This is the second part of a set of three articles. For more information, check https://medium.com/@kaiyan_medical/part-1-3-the-design-history-file-d681a7945968 with the introduction to DHF.
The device master record (DMR) is the compilation that contains all the information and specifications needed to produce a medical device from scratch to finish. Should include the instructions for all manufacturing processes, drawings, documented specifications, and, packaging requirements.
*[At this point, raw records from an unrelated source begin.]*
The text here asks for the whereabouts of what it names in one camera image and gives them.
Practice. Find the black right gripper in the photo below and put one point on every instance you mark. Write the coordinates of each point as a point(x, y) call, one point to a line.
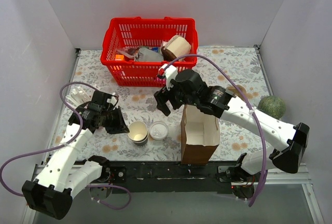
point(168, 97)

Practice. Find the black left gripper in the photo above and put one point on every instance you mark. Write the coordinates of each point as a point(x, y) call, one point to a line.
point(111, 120)

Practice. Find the black paper coffee cup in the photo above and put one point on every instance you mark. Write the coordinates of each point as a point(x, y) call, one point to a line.
point(138, 133)

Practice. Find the white plastic cup lid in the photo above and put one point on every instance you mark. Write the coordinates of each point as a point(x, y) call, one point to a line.
point(158, 130)

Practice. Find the brown paper bag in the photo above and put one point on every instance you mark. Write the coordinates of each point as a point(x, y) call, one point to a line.
point(200, 136)

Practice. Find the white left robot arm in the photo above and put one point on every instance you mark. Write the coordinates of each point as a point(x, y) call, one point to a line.
point(62, 154)

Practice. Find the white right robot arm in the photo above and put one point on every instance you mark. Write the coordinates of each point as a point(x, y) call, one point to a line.
point(203, 105)

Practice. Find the pink cup of straws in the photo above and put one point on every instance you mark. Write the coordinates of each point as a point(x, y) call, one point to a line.
point(77, 96)

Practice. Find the grey crumpled pouch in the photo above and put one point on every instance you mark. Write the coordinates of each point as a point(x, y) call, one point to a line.
point(147, 55)

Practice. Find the orange snack box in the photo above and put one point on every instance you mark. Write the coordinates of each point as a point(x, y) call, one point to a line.
point(119, 57)

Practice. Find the clear plastic snack packet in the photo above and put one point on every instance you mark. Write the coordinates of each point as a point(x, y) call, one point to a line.
point(130, 54)

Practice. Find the brown cardboard cup carrier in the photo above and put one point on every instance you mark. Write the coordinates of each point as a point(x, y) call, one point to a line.
point(241, 93)

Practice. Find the red plastic shopping basket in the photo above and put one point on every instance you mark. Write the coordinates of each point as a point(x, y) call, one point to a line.
point(149, 33)

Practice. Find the green melon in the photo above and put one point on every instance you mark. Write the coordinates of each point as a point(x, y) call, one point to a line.
point(273, 106)

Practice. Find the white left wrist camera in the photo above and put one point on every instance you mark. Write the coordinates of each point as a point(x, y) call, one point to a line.
point(113, 99)

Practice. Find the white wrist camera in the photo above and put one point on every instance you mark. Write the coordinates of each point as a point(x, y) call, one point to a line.
point(167, 72)
point(113, 99)

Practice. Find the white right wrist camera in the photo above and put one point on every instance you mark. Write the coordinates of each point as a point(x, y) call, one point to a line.
point(167, 72)

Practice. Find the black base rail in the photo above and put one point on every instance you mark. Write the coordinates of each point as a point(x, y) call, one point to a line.
point(158, 176)

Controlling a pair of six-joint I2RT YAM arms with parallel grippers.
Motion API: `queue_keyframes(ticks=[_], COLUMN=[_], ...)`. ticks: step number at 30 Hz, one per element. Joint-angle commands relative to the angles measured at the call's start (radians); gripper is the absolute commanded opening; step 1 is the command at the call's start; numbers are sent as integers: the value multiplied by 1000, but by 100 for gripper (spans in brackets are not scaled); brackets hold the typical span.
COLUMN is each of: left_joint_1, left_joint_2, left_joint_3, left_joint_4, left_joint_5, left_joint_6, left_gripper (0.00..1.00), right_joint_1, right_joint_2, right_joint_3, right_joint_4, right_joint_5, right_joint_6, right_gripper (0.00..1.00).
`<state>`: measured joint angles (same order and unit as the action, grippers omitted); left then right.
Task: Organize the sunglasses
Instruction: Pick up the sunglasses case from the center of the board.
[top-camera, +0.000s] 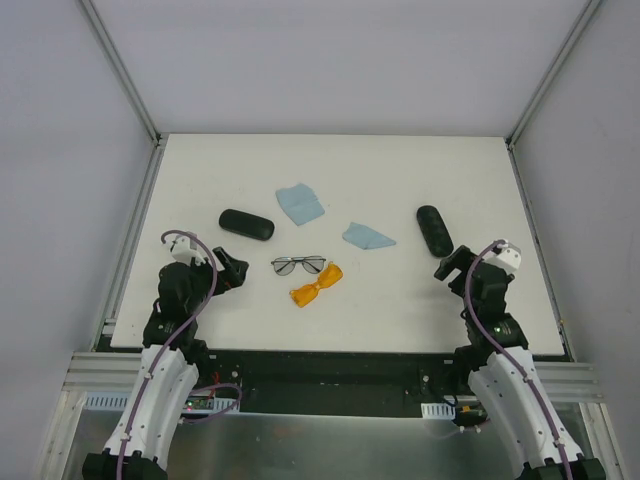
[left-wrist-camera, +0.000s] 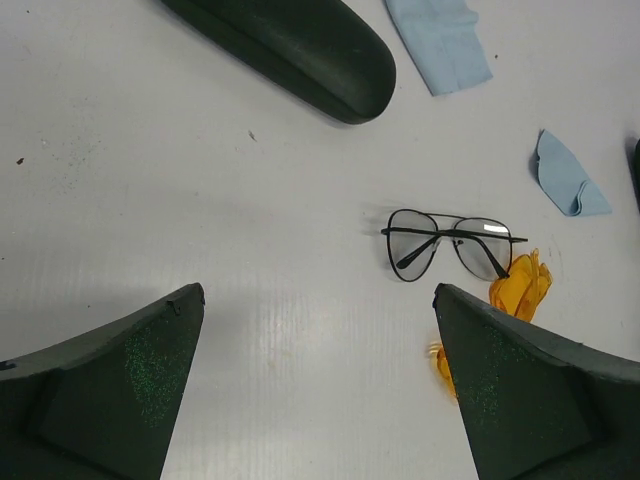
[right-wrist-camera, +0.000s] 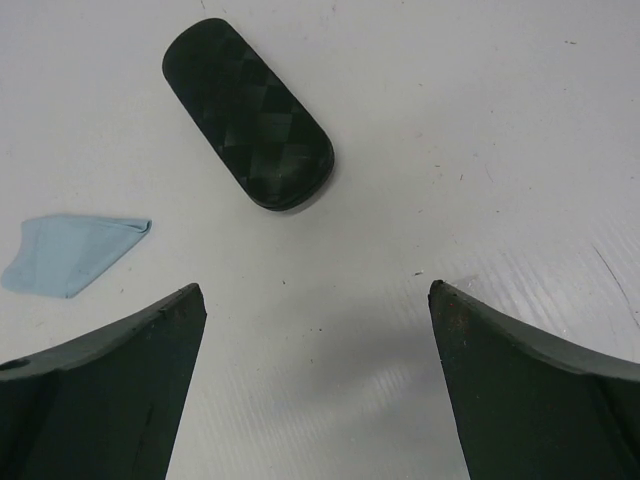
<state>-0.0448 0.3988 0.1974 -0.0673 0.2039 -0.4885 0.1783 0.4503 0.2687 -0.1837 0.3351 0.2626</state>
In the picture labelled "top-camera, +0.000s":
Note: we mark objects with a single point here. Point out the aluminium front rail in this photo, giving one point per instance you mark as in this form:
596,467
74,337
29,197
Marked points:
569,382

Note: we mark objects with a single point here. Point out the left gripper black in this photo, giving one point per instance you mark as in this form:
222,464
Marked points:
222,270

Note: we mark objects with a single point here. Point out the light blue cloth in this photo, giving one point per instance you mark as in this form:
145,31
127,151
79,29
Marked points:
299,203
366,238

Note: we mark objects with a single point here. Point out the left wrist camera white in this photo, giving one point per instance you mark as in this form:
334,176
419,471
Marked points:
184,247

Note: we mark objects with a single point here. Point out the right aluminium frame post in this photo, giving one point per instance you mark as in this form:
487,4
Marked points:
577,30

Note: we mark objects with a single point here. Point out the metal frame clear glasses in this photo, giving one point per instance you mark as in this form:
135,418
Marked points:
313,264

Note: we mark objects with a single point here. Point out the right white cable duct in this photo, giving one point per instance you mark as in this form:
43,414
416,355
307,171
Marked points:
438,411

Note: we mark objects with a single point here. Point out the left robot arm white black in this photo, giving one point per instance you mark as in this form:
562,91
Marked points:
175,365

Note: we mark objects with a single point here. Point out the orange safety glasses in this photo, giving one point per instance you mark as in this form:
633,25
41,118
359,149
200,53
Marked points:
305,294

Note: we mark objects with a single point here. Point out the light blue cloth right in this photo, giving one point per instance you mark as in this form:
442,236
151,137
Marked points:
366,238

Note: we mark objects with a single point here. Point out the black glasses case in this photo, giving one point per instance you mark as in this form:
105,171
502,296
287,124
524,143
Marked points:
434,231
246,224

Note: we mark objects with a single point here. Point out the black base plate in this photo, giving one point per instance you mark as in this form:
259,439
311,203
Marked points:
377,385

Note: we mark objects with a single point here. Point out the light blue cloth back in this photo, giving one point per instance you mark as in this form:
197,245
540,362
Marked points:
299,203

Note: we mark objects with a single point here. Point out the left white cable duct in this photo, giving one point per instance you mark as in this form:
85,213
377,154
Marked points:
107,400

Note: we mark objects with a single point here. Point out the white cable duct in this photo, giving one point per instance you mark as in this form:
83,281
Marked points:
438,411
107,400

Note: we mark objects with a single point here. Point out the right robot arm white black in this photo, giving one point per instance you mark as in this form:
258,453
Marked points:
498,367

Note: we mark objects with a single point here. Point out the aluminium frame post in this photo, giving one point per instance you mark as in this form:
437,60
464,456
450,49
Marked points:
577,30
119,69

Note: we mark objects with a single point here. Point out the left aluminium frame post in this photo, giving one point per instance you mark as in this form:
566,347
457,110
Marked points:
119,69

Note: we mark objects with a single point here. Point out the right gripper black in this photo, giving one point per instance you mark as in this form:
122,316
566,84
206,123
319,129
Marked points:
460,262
While the device history record makes reference to specific lots, units, or batches of product, the DMR contains specifications for producing an individual device.
The FDA regulations for DMR appear in 21 CFR Part 820.181, under subpart M which handles record-keeping requirements for medical device companies.
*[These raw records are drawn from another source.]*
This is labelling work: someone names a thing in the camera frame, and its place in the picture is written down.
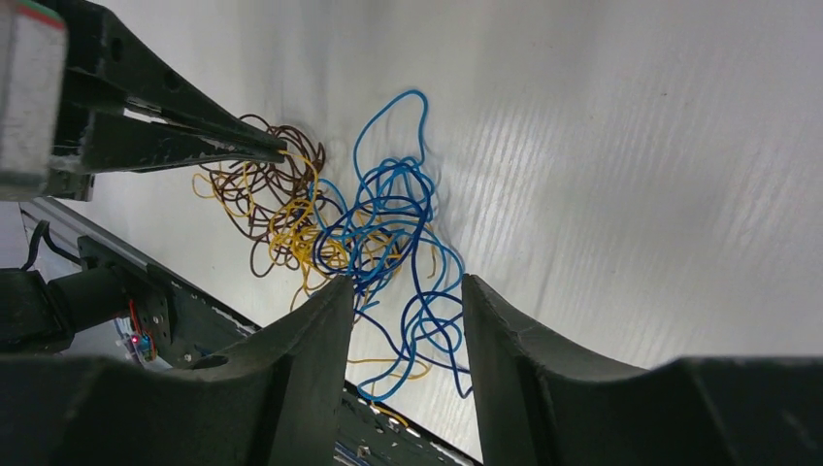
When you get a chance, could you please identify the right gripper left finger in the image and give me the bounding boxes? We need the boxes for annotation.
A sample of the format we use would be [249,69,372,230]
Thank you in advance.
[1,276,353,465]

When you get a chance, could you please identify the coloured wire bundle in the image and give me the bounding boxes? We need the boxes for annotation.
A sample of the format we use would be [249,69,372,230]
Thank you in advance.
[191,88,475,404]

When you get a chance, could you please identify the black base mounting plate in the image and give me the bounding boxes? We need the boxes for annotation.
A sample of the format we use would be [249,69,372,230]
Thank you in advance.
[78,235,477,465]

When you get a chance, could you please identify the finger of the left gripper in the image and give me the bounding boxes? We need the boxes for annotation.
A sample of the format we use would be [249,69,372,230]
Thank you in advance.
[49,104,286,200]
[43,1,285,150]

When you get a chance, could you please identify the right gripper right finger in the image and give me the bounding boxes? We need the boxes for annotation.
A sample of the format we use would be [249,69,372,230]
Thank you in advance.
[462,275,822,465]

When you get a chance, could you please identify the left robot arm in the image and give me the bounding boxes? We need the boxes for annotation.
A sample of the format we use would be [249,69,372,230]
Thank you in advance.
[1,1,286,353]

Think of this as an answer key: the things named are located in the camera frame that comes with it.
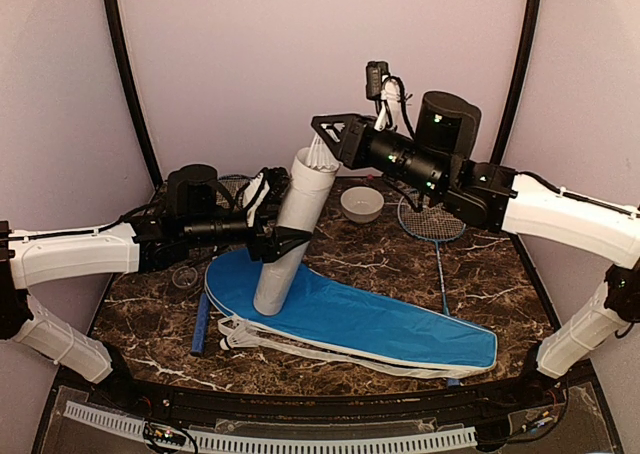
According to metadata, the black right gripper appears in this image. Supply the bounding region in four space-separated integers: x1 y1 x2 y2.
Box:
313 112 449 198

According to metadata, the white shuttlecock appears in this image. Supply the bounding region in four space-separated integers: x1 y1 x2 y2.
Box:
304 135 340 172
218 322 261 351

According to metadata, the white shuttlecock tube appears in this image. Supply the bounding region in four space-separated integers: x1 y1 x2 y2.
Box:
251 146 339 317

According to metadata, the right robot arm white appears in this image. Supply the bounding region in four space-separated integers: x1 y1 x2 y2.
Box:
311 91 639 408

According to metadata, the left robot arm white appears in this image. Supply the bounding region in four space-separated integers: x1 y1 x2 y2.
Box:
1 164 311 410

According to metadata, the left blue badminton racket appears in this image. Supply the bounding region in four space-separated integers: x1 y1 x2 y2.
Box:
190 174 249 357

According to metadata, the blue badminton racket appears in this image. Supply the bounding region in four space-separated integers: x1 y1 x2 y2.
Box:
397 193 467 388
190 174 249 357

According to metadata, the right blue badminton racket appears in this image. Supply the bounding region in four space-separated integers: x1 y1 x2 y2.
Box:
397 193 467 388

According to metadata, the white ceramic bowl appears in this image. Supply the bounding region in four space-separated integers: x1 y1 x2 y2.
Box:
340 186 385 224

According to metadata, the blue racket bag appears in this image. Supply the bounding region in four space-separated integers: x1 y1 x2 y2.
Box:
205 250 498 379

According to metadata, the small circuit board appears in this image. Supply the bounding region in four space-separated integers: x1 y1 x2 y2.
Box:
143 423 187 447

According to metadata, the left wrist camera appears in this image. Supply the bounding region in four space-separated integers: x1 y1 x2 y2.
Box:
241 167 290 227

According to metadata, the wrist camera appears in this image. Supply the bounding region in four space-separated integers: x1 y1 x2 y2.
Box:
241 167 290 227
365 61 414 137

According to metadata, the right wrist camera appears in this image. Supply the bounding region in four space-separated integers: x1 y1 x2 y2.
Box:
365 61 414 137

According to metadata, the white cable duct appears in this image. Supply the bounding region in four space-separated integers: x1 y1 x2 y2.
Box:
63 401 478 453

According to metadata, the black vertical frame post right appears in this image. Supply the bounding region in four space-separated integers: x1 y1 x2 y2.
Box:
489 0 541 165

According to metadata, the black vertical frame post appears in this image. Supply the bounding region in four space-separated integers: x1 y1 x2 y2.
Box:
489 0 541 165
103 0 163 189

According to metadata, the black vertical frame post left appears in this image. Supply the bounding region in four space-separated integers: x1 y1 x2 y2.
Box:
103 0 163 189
When the FDA audits your medical device company, you will be expected to produce a DMR that complies with 21 CFR Part 820.181. Here’s the full text of that part for reference:
Each manufacturer shall maintain device master records (DMR’s). Each manufacturer shall ensure that each DMR is prepared and approved in accordance with 820.40. The DMR for each type of device shall include, or refer to the location of, the following information:
a) Device specifications including appropriate drawings, composition, formulation, component specifications, and software specifications;
b) Production process specifications including the appropriate equipment specifications, production methods, production procedures, and production environment specifications;
c) Quality assurance procedures and specifications including acceptance criteria and the quality assurance equipment to be used;
d) Packaging and labeling specifications, including methods and processes used; and
e) Installation, maintenance, and servicing procedures and methods.
The main purpose of the DMR is to centralize a record of the production process in a way that distinguishes it from the design process. A product engineer might design a silicone part for a medical device and include it in the design outputs portion of the design history file, but the DMR would also include specific instructions for manufacturing the part, including what mold to use, equipment specifications and production methods.
The good news is that the FDA requires you to only reference the mandated items, not duplicate them. If you’ve been organized in creating your DHF, you’ll be able to easily reference that location in your DMR.
The difference between the DHF and the DMR is about design vs device. The design history file is focused on capturing the history of the design and ensuring that it was done according to FDA regulation. The device master record is focused on building the device and ensuring that all necessary items are included to build, test, package, and service it.